> _Directions for this task_: Report every line below that carries the word "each".

> _Data provided_:
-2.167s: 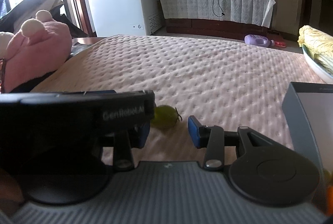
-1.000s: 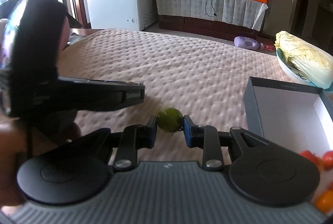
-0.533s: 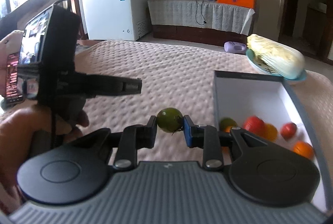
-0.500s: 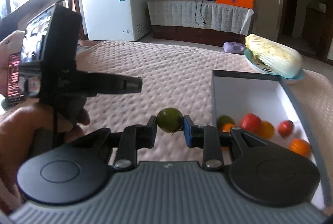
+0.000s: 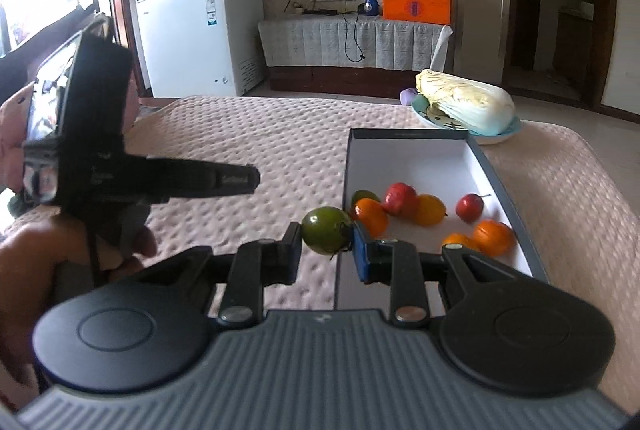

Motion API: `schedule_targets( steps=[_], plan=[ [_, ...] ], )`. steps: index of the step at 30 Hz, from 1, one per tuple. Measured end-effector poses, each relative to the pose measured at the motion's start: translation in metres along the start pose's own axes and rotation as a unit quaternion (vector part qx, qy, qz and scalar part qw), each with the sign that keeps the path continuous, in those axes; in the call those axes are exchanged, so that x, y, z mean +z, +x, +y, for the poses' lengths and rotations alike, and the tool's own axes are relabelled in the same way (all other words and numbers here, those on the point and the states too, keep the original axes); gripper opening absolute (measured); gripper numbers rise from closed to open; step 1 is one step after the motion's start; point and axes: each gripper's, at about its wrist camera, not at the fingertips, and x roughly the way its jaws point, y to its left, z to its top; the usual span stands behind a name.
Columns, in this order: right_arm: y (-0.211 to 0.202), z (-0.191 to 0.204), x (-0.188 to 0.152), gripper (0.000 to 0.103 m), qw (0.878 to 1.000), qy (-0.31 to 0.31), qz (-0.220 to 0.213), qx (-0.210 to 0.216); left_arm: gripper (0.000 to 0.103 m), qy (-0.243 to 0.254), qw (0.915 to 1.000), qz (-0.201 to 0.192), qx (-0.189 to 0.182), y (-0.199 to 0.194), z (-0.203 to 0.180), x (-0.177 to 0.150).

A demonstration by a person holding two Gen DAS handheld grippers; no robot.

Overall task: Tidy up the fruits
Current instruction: 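Carry the kiwi over the box with the left tool while the right tool carries the lime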

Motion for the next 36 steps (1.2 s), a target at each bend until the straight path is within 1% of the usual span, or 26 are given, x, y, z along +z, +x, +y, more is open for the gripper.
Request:
schedule_targets(
  steps=[5,10,16,19,23,24,26,28,30,32,34,36],
  plan=[
    [-0.010,0.002,-0.005,0.030,1.000,0.006,-0.007,0.013,0.027,-0.008,0.9999,0.003,0.010,-0.022,-0.003,-0.015],
    [-0.022,0.002,-0.011,0.030,1.000,0.007,-0.015,0.017,0.027,-0.012,0.9999,-0.003,0.009,-0.049,-0.005,-0.025],
    [-0.030,-0.009,-0.014,0.030,1.000,0.014,-0.017,0.009,0.027,0.013,0.9998,-0.011,0.013,-0.067,-0.015,-0.031],
    [-0.030,-0.015,-0.009,0.030,1.000,0.000,-0.012,0.008,0.027,0.018,0.9997,-0.013,0.012,-0.068,-0.017,-0.030],
    [-0.030,-0.023,-0.008,0.030,0.999,-0.042,-0.013,-0.001,0.027,0.020,0.9997,-0.012,0.008,-0.065,-0.021,-0.030],
    [-0.029,-0.027,-0.010,0.030,0.999,-0.037,-0.012,-0.005,0.027,0.021,0.9997,-0.011,0.005,-0.063,-0.022,-0.030],
    [-0.025,-0.038,-0.015,0.030,1.000,0.000,-0.005,-0.005,0.027,0.022,0.9997,-0.011,0.005,-0.061,-0.024,-0.030],
    [-0.023,-0.044,-0.016,0.030,1.000,0.023,0.003,-0.004,0.027,0.021,0.9997,-0.012,0.000,-0.059,-0.026,-0.028],
    [-0.026,-0.047,-0.016,0.030,1.000,0.024,-0.007,-0.007,0.027,0.024,0.9996,-0.014,-0.003,-0.057,-0.030,-0.027],
    [-0.025,-0.053,-0.017,0.030,0.999,0.037,-0.006,-0.012,0.027,0.026,0.9995,-0.016,-0.010,-0.053,-0.035,-0.024],
    [-0.022,-0.060,-0.017,0.030,0.999,0.047,-0.002,-0.019,0.027,0.034,0.9992,-0.021,-0.008,-0.050,-0.041,-0.022],
    [-0.022,-0.065,-0.015,0.030,0.998,0.053,-0.007,-0.022,0.027,0.033,0.9991,-0.024,-0.013,-0.047,-0.045,-0.020]
  ],
)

> _Finished exercise_:
Motion API: `schedule_targets( steps=[_], plan=[ [_, ...] ], )`. steps: index of the step at 30 Hz, from 1, one per tuple. Measured end-effector poses, each relative to the pose measured at the motion's start: translation in metres along the start pose's own axes and rotation as a unit quaternion (vector part qx, qy, qz and scalar part qw), each with the sign that keeps the path continuous, in those axes; in the call those axes are exchanged, so that x, y, z mean +z, +x, +y, for the poses' lengths and rotations alike, and the tool's own axes are relabelled in the same way (all other words and numbers here, those on the point and the states too, keep the original axes); gripper opening absolute (measured); gripper numbers rise from closed to open; step 1 is one step after the motion's start; point and axes: each gripper's, at about its wrist camera, not at the fingertips, and x roughly the way its jaws point, y to its left, z to its top; the usual span stands behind a name.
Motion for the next 36 steps (1.2 s), a target at each bend until the straight path is within 1% of the usual span, or 26 are given, x, y, z along +z, +x, +y, more is open for the gripper.

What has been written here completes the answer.